## [Dataset records]
---+---
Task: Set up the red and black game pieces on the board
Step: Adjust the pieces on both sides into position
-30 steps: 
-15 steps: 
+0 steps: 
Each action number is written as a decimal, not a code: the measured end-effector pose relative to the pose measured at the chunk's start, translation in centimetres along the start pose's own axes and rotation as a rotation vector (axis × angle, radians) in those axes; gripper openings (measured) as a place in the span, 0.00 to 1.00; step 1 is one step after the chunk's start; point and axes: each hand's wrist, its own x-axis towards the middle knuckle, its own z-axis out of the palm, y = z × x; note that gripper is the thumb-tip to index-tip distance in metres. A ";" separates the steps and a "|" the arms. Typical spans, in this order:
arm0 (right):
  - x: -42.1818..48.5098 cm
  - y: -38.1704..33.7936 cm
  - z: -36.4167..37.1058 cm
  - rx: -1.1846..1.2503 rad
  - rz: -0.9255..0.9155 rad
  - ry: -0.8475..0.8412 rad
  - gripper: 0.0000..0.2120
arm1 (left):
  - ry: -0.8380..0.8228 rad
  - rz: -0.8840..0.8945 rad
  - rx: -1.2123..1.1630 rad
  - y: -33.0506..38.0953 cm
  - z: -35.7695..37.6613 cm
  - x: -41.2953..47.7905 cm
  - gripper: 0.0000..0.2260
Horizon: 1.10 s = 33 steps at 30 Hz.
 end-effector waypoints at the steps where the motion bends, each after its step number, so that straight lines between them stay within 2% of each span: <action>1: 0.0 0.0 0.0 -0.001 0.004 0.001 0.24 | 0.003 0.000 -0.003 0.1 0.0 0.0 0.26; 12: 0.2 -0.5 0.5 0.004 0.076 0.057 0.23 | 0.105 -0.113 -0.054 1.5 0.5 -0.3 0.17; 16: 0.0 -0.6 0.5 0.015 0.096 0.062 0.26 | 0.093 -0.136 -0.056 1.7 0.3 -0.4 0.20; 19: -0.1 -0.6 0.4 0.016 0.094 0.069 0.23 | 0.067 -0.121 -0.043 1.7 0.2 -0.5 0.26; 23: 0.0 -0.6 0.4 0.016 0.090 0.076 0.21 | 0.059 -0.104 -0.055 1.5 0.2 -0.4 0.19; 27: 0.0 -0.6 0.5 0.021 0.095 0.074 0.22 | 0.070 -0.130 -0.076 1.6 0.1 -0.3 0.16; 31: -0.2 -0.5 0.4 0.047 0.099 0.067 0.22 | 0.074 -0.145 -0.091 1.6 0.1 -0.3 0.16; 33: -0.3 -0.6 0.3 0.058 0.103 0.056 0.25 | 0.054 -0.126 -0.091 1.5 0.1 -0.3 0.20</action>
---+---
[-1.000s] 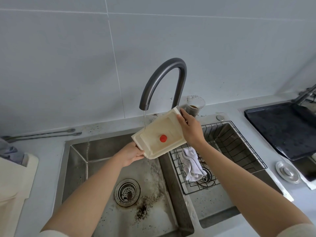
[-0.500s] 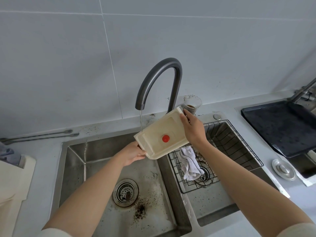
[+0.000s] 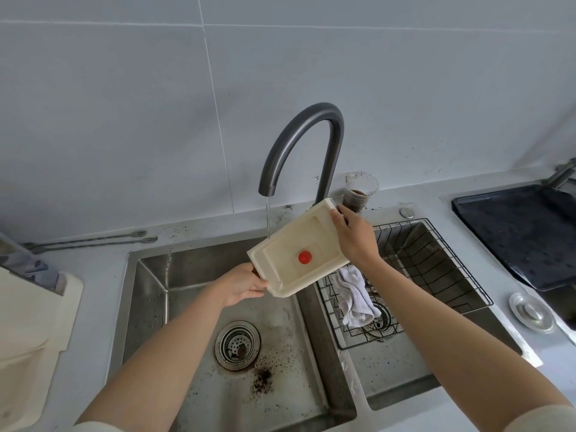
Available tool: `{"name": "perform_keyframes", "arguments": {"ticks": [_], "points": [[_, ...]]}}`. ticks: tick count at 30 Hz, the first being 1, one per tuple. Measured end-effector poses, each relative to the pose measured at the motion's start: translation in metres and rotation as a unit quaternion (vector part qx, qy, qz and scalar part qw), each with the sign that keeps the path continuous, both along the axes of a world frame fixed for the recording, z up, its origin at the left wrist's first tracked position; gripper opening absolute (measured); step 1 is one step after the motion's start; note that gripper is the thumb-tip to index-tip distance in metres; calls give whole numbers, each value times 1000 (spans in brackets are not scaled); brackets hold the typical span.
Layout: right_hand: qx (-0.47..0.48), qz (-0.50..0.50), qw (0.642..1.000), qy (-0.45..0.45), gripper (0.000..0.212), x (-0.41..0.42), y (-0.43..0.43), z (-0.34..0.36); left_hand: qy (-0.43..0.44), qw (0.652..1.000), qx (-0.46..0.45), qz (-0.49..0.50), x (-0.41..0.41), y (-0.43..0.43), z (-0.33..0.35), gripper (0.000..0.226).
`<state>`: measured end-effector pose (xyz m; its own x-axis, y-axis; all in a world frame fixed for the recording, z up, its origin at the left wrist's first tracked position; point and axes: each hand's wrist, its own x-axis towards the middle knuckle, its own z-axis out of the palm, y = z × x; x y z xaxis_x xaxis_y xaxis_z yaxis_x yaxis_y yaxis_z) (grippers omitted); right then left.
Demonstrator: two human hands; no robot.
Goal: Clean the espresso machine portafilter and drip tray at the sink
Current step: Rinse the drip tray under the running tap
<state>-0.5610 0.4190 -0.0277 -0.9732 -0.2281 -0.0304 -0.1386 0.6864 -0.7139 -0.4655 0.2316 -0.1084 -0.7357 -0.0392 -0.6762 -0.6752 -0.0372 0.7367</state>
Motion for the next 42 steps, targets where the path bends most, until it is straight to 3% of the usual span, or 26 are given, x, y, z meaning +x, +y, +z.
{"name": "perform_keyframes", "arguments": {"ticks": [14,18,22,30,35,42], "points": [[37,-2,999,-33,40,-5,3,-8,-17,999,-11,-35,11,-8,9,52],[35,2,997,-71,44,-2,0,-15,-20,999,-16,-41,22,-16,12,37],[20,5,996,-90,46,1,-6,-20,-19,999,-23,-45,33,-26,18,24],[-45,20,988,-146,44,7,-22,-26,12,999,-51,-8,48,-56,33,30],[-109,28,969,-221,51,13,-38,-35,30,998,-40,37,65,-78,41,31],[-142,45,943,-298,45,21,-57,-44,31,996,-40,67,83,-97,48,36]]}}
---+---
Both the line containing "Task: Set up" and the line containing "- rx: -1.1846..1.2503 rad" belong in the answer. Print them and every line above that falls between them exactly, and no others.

## [RESPONSE BOX]
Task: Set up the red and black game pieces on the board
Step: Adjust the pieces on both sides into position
-30 steps: 
-15 steps: 
+0 steps: 
Each action number is written as a decimal, not a code: the measured end-effector pose relative to the pose measured at the chunk's start, translation in centimetres along the start pose's own axes and rotation as a rotation vector (axis × angle, radians) in those axes; gripper openings (measured) as a place in the span, 0.00 to 1.00; step 1 is one step after the chunk's start; point and axes: each hand's wrist, its own x-axis towards the middle knuckle, its own z-axis out of the palm, y = z × x; note that gripper is the thumb-tip to index-tip distance in metres. A ";" separates the steps and a "|" the arms. Typical spans, in this order:
arm0 (right):
  - x: -42.1818..48.5098 cm
  - y: -38.1704..33.7936 cm
  - z: -36.4167..37.1058 cm
  - rx: -1.1846..1.2503 rad

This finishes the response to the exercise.